EXTRACTED MATERIAL »
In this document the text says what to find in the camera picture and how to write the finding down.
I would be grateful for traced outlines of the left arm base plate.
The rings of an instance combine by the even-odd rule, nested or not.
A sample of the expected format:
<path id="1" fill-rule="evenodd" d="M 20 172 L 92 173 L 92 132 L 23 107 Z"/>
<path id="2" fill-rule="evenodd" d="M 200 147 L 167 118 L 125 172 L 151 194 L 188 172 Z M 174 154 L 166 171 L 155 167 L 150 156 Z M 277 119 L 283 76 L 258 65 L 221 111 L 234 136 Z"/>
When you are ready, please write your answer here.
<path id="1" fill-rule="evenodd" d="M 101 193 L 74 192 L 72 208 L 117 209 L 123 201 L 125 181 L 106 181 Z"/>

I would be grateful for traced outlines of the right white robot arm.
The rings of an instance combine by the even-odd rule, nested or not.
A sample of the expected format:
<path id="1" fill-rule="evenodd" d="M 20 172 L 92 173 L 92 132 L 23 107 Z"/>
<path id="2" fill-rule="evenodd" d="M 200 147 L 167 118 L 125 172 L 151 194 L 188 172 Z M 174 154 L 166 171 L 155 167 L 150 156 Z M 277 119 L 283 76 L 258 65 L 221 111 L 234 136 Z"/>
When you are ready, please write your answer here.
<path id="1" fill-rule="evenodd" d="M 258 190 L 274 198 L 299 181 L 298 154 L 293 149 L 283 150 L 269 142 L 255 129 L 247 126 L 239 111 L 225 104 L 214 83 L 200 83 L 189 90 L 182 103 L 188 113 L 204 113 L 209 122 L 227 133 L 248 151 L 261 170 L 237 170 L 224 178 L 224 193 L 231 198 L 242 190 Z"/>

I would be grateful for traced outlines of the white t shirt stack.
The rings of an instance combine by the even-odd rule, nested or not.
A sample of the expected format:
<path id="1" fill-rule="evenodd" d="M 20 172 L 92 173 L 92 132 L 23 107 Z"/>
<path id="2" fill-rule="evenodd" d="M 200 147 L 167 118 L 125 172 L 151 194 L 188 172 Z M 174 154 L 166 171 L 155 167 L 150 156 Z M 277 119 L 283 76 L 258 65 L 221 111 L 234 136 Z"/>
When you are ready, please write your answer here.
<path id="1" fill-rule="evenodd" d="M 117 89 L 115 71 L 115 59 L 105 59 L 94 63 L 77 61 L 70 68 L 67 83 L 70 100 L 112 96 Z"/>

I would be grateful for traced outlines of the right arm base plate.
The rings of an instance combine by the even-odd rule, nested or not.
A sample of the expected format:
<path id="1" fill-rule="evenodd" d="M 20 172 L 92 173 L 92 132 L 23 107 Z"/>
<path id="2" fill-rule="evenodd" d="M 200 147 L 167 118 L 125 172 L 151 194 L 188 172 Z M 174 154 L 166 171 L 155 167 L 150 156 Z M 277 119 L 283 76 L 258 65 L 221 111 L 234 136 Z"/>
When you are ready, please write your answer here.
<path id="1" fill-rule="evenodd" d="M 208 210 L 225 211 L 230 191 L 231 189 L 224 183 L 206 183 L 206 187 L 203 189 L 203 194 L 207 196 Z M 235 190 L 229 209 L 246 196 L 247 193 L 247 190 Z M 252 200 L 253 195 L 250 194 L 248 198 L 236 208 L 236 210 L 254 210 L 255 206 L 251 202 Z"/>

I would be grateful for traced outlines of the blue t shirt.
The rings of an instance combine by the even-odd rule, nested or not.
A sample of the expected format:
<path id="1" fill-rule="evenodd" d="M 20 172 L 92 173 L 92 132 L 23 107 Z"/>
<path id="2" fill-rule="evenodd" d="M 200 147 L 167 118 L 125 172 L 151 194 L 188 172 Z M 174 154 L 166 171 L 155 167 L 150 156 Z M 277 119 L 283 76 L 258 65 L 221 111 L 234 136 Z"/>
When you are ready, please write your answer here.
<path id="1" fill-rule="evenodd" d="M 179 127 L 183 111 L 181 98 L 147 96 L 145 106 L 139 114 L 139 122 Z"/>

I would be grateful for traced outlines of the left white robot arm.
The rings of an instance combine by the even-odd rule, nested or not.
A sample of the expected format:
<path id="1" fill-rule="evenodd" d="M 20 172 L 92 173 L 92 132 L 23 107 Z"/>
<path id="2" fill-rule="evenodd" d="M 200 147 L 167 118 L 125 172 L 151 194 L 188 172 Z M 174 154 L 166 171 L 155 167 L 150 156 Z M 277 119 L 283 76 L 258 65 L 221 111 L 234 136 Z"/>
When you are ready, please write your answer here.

YOUR TASK »
Locate all lines in the listing above with the word "plate" and copy them.

OUTPUT »
I would be grateful for traced outlines of the left arm base plate.
I would be grateful for traced outlines of the right arm base plate.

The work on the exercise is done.